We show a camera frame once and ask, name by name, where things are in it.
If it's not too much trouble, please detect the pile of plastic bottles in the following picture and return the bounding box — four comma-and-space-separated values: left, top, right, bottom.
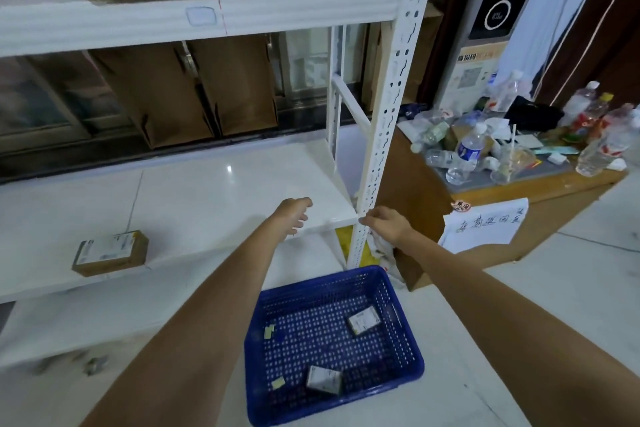
409, 69, 640, 187

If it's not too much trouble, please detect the blue plastic basket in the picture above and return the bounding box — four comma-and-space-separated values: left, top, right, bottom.
243, 265, 425, 427

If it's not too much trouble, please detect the grey sliding window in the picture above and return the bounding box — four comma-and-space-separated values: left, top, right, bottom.
0, 23, 371, 167

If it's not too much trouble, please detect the white standing code sign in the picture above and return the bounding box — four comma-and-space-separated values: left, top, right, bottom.
439, 41, 509, 112

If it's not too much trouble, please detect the brown wooden counter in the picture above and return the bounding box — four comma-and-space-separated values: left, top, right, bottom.
379, 126, 629, 292

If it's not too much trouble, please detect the person's left forearm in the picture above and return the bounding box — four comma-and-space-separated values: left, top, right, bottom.
79, 219, 286, 427

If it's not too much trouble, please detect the yellow plastic bag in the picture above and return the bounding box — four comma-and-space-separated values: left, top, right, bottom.
335, 226, 381, 270

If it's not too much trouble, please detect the clear bag with red print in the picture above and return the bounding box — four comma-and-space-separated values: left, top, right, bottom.
575, 103, 640, 177

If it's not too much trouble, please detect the flattened brown carton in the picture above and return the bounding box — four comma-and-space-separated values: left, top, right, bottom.
187, 36, 279, 137
89, 43, 216, 150

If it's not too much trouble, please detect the black cloth bundle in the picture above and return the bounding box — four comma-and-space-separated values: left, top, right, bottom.
505, 96, 565, 133

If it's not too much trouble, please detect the white metal shelving rack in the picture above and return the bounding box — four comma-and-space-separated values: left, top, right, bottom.
0, 0, 443, 372

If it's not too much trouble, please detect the person's left hand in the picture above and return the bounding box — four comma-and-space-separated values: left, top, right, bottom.
272, 197, 313, 242

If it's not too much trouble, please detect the white handwritten paper sign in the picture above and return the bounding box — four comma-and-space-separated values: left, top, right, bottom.
439, 197, 529, 255

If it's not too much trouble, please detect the white plastic bag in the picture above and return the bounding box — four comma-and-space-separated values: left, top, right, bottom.
369, 234, 406, 285

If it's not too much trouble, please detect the person's right forearm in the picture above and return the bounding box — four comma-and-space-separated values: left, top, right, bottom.
399, 229, 640, 427

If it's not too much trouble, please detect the grey counter mat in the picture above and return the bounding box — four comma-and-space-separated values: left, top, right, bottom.
432, 153, 573, 187

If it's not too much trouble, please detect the person's right hand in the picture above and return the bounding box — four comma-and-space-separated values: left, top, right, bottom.
359, 206, 416, 246
● ● ● ● ●
» **YOUR OBJECTIVE**:
If any image appears in the entries, omit it and return the rest verbatim.

» **EXERCISE RESPONSE**:
We show a camera frame once and ask, name by name, where things are in it.
If it's not too much trouble, please detect the pile of plastic bottles in the following picture and return the bounding box — four comma-and-space-separated values: left, top, right, bottom.
409, 69, 640, 187

If it's not too much trouble, please detect the blue plastic basket in the picture above and return the bounding box — four comma-and-space-separated values: left, top, right, bottom.
243, 265, 425, 427

If it's not too much trouble, please detect the grey sliding window in the picture above and return the bounding box — four comma-and-space-separated values: left, top, right, bottom.
0, 23, 371, 167

If it's not too much trouble, please detect the white standing code sign in the picture above and return the bounding box — four comma-and-space-separated values: left, top, right, bottom.
439, 41, 509, 112

If it's not too much trouble, please detect the brown wooden counter in the picture above and return the bounding box — four comma-and-space-separated values: left, top, right, bottom.
379, 126, 629, 292

If it's not too much trouble, please detect the person's left forearm in the picture above and return the bounding box — four comma-and-space-separated values: left, top, right, bottom.
79, 219, 286, 427

If it's not too much trouble, please detect the yellow plastic bag in the picture above and return the bounding box — four comma-and-space-separated values: left, top, right, bottom.
335, 226, 381, 270

If it's not too much trouble, please detect the clear bag with red print in the picture above and return the bounding box — four comma-and-space-separated values: left, top, right, bottom.
575, 103, 640, 177

If it's not too much trouble, please detect the flattened brown carton in the picture above and return the bounding box — four comma-and-space-separated values: left, top, right, bottom.
187, 36, 279, 137
89, 43, 216, 150

If it's not too much trouble, please detect the black cloth bundle in the picture above and return the bounding box — four comma-and-space-separated values: left, top, right, bottom.
505, 96, 565, 133

If it's not too much trouble, please detect the white metal shelving rack in the picture above and return the bounding box — four comma-and-space-separated values: left, top, right, bottom.
0, 0, 443, 372

If it's not too much trouble, please detect the person's left hand in the picture above and return the bounding box — four comma-and-space-separated values: left, top, right, bottom.
272, 197, 313, 242

If it's not too much trouble, please detect the white handwritten paper sign in the picture above and return the bounding box — four comma-and-space-separated values: left, top, right, bottom.
439, 197, 529, 255

If it's not too much trouble, please detect the white plastic bag in the picture above and return the bounding box — four comma-and-space-separated values: left, top, right, bottom.
369, 234, 406, 285

If it's not too much trouble, please detect the person's right forearm in the picture above and return the bounding box — four comma-and-space-separated values: left, top, right, bottom.
399, 229, 640, 427

If it's not too much trouble, please detect the grey counter mat in the picture above and return the bounding box — four comma-and-space-separated values: left, top, right, bottom.
432, 153, 573, 187

If it's not too much trouble, please detect the person's right hand in the picture above and return the bounding box — four comma-and-space-separated values: left, top, right, bottom.
359, 206, 416, 246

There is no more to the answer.